Evidence has shown that people living with nonpsychotic mental disorders experience difficulties in maintaining their daily living, consequently impacting on psychological well-being. However, the role of daily life experience remains unclear. This systematic review and meta-analysis aims to determine the association between daily life experience and psychological well-being in people living with nonpsychotic mental disorders, and evaluate daily life experience as a moderator of psychological well-being in this population.

Methods:

Literature search will be performed using a combination of title/abstract words and subject headings on 7 electronic databases according to predefined inclusion and exclusion criteria.
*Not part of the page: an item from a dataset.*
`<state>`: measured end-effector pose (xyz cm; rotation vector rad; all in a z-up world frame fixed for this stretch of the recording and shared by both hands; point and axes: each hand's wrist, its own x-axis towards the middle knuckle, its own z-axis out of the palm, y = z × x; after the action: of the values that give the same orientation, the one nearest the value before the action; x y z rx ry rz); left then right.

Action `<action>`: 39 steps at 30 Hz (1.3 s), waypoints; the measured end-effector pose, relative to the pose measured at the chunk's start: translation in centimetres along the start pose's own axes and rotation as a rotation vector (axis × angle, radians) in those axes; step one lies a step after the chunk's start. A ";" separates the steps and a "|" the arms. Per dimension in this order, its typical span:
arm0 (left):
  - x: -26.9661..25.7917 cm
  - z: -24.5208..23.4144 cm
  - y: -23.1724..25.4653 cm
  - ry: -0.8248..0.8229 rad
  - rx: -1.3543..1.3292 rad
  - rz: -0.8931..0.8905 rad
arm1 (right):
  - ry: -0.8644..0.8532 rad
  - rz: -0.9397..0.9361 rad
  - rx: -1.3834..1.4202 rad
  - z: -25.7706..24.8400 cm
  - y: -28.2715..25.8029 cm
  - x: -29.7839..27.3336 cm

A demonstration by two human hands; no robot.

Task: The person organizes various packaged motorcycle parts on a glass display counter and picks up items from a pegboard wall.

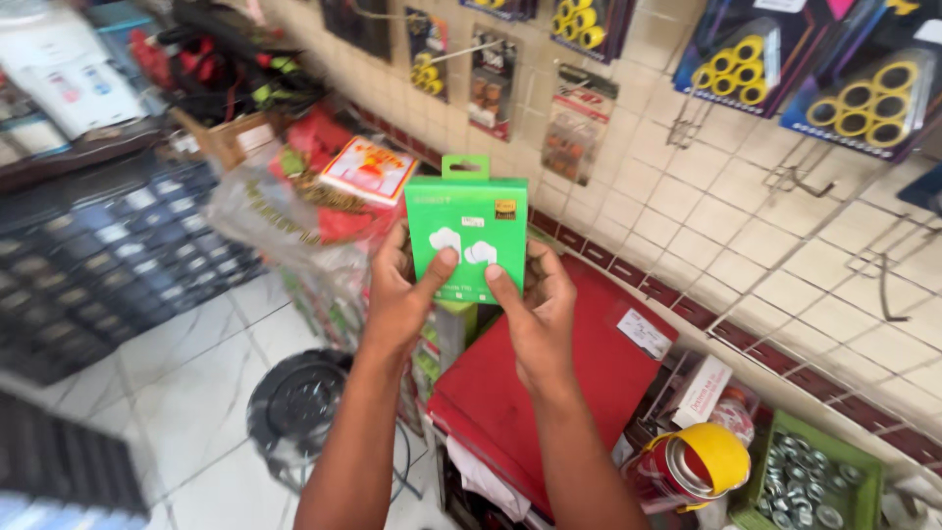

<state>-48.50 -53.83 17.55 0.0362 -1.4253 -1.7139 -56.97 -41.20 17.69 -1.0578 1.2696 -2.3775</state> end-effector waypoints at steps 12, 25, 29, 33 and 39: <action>-13.7 -0.1 2.5 0.435 0.228 0.059 | -0.227 0.294 0.194 1.0 2.2 -8.0; -30.3 0.0 5.7 0.832 0.438 0.125 | -0.573 0.585 0.261 4.7 2.4 -19.0; -36.8 1.2 7.5 0.964 0.439 0.106 | -0.709 0.671 0.321 5.6 2.3 -24.4; -43.7 4.0 10.7 1.088 0.535 0.103 | -0.822 0.746 0.362 5.9 0.4 -30.9; -54.1 11.2 13.7 1.367 0.724 0.058 | -0.999 0.831 0.384 4.5 -6.2 -40.6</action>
<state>-13.17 -10.63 6.15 1.2684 -0.8179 -0.6402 -24.42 -19.38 4.58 -1.0573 0.6235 -1.1196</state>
Data will be extracted by 4 independent reviewers (JH, SPCN, WKKW, and WKH). Disagreement will be resolved by discussion with senior reviewers. Observational studies involving subjects with unipolar depression, bipolar disorder, anxiety disorder, acute stress disorder, as post-traumatic stress disorder as distinct groups with quantitative measurement of daily life experience and psychological well-being will be included.

Results:

Effect sizes will be pooled by random effects model. The quality of the studies will be assessed using Newcastle–Ottawa scale. Heterogeneity between studies will be quantified using I2 index. This review is registered in PROSPERO.

Conclusions:

While symptoms and existing treatments of nonpsychotic mental disorders could be long term and dependent upon medical regimens, sustaining daily life experience will be a potentially important and concrete pathway that empowers patients to recover from the disorders, maintain or enhance psychological well-being, and be reintegrated into society. Findings of this review will inform prospective interventional trials of enhancing daily life experience in prevention of recurrence and enhancing psychological well-being in people living with nonpsychotic mental disorders.